Collective aesthetic practices long haunted Soviet art. Rooted in avantgarde artists’ commitment to serve the utopian project of Bolshevism, such forms of creativity were corrupted by socialist realism’s counterfeit of the image of successful collectivity, and hence challenged by post-war modernists eager to resurrect a lost sense of individuality. After the “bulldozer show” — the outdoor exhibition notoriously destroyed by Soviet authorities in 1974 — the next generation of unofficial artists once again flocked into collectives, this time as a survival tactic.
Andrei Monastyrsky’s exhibition traced the ins and outs of his relationship with collective aesthetics. Originally a poet, in 1975 he replaced his literary practice with a series of conceptual objects that he dubbed “elementary poetry.” These dadaist black boxes are effective in their visual and performative simplicity. They insist on the involvement of the viewer, who is instructed to perform basic acts such as looking into a tube, breathing into a box, and staring at his or her own finger sticking out of a hole. In this show, these solo works were hung near a corridor (reminiscent of the hallway in a communal apartment) in which eleven monitors screened performances by the Collective Actions group cofounded by Monastyrsky in 1976. The group’s members took turns conceiving laconic and incongruous scenarios, which they acted out together with a handful of other Moscow Conceptualists, almost always outside of the city. The videos effectively conveyed CA’s determination to catapult themselves out of the Soviet byt (everyday life) and engage in a laboratory procedure of analyzing and theorizing aesthetic practices that would thwart the desire to make commodifiable art objects.
The exhibition also included several substantial works that Monastyrsky has produced (including realizations or reconstructions of his 1970s projects) over the past decade and which are based, to a large degree, on CA’s performances or were inspired by dialogues with various Moscow Conceptualists. However, in each case Monastyrsky has built a structure of his personal sociocultural references on this collective foundation. Of particular significance the multimedia installation Shade of a Hare or 100 Years of Brentano, 2007, a Duchampian assemblage of anomalous objects and projected images (ranging from those depicting CA’s performances to portraits of German philosophers) that put the viewer within a frame of paradoxical associations.
Andrei Monastyrsky, Fountain, 1996, photographs mounted on sixteen boards, wheat flour, 7' 2" x 19' 8" x 19' 8".
Fountain, 1996, installed in a separate room, deals with the same topic as Monastyrsky’s 1986 text “VDNKh — The Capital of the World, a Schizoanalysis.” Starting in the late 1930s, VDNKh, the All-Russian Exhibition Center in Moscow, celebrated the success of the socialist economy.

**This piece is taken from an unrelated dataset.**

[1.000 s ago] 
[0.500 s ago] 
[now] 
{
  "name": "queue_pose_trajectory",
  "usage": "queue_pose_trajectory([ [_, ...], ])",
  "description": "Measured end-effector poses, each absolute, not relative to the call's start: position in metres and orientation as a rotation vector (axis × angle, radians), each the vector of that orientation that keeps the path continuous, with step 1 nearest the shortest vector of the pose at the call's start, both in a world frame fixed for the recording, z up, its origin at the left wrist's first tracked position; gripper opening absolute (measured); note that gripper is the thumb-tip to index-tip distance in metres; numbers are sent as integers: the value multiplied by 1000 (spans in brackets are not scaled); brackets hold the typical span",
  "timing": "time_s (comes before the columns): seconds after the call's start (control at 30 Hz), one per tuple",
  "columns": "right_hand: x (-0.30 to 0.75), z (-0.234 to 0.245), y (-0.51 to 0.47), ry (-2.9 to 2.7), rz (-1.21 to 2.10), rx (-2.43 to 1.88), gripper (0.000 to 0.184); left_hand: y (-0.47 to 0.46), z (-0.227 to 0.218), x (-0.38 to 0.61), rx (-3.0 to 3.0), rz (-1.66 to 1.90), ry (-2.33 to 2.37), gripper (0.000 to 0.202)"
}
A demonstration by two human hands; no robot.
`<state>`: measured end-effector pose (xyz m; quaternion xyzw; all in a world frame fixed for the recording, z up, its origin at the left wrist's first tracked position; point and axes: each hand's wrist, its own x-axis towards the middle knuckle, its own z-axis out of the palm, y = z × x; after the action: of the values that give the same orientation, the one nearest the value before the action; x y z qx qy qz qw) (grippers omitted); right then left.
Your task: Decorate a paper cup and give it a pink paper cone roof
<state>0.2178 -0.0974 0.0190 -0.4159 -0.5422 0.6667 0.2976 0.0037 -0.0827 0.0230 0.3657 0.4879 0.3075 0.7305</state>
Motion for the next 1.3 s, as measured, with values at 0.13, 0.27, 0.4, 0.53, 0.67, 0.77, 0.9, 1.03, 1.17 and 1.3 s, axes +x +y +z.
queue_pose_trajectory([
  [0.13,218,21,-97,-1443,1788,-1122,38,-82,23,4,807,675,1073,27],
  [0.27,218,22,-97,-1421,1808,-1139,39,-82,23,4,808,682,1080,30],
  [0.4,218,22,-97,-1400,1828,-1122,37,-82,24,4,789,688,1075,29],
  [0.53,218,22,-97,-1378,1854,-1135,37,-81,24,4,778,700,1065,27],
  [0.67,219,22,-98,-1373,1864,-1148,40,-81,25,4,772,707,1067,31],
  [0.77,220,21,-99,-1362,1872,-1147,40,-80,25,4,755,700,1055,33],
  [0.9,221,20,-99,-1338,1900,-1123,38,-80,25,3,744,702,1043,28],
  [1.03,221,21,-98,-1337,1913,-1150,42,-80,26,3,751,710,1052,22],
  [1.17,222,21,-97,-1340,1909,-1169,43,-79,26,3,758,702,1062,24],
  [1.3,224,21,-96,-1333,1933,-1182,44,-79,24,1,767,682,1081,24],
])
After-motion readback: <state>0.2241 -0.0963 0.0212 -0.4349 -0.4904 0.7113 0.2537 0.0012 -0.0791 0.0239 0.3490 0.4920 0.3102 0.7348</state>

With the disintegration of the Soviet Union, it became a monument to the failed social utopia, or, to use Monastyrsky’s term, “a temple under the open skies.” Fountain is a re-creation of the VDNKh’s lavish Friendship of Nations fountain, with its circle of gilded figures. The interior floor of Monastyrsky’s version is covered in white flour, allegorizing VDNKh as the ground-down iconographic monolith with whose traces the audience’s soles contaminate the post-Soviet museum.
Throughout the exhibition, one encountered Monastyrsky’s selfportraits: videos of him blowing into one of his boxes or drawing on his body, an oversize photograph in which he kneels like a Taoist monk on the snow during CA’s 1983 performance Sound Perspectives, and so on. Together, these reminded viewers that Monastyrsky’s theo- retical mind and charismatic personality oiled the activities of the Moscow Conceptual circle for several decades. And yet, while wandering through a personal exhibition that included plenty of work produced or inspired by collective efforts, one could not avoid asking oneself whether it was legitimate to present such production under Monastyrsky’s name alone. In the Soviet context, keeping your name in the shadow of collective creativity was a canonical and sincere gesture. But as this production comes to feed the capitalist culture industry’s hunger for hyped-up superstars, the capitulation of collective production to individual authorship should not be taken for granted.
Margarita Tupitsyn, "Andrei Monastyrsky," Artforum, February 2011, pp. 247-248.